» **SUPPLIED MATERIAL**:
----

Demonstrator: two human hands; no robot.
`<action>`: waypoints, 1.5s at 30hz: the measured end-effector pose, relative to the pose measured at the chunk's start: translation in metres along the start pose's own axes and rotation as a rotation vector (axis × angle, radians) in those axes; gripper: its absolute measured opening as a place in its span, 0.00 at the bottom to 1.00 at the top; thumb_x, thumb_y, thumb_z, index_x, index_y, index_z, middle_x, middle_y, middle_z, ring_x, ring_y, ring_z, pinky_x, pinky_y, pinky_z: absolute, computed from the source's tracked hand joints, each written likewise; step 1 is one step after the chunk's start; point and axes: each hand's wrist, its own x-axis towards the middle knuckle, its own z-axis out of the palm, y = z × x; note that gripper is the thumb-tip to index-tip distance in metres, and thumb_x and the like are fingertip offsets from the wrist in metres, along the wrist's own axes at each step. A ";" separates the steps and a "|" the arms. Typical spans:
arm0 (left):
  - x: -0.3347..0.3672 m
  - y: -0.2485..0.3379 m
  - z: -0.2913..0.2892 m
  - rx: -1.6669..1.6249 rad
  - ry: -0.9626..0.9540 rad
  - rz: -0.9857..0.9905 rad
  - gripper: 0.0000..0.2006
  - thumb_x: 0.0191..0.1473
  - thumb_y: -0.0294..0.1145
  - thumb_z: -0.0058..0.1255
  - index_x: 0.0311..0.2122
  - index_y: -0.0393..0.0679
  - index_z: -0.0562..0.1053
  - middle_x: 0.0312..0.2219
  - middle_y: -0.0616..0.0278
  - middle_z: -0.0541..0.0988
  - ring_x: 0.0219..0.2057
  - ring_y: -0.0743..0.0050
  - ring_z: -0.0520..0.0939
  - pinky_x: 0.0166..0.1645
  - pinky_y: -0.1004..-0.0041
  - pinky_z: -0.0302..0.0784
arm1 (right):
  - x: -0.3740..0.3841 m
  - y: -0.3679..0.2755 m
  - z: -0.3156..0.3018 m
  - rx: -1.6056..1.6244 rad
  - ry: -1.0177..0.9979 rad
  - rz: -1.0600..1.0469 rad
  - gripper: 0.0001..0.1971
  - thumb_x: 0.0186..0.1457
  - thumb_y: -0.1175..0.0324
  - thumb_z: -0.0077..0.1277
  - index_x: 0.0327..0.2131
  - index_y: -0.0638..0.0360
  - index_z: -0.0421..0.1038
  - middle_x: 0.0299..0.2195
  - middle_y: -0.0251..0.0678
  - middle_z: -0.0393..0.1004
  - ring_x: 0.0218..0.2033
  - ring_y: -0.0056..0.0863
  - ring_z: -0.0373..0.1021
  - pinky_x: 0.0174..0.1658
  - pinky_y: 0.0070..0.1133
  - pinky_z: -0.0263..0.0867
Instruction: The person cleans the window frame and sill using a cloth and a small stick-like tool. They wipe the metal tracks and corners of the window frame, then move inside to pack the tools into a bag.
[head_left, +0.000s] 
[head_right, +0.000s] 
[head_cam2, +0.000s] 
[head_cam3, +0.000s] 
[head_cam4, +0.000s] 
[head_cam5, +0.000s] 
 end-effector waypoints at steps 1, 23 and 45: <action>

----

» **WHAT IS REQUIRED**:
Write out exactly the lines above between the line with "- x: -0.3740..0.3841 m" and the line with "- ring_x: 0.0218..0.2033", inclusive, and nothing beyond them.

» **ANSWER TO THIS PROBLEM**:
  - x: -0.3740..0.3841 m
  - y: -0.3679..0.2755 m
  - z: -0.3156..0.3018 m
  - rx: -1.6056..1.6244 rad
  - ry: -1.0177..0.9979 rad
  - rz: -1.0600..1.0469 rad
  - gripper: 0.0001..0.1971
  - thumb_x: 0.0186..0.1457
  - thumb_y: -0.1175..0.0324
  - thumb_z: -0.0077..0.1277
  - index_x: 0.0327..0.2131
  - index_y: -0.0638..0.0360
  - index_z: -0.0421..0.1038
  - middle_x: 0.0299..0.2195
  - middle_y: -0.0251..0.0678
  - middle_z: -0.0393..0.1004
  - ring_x: 0.0218..0.2033

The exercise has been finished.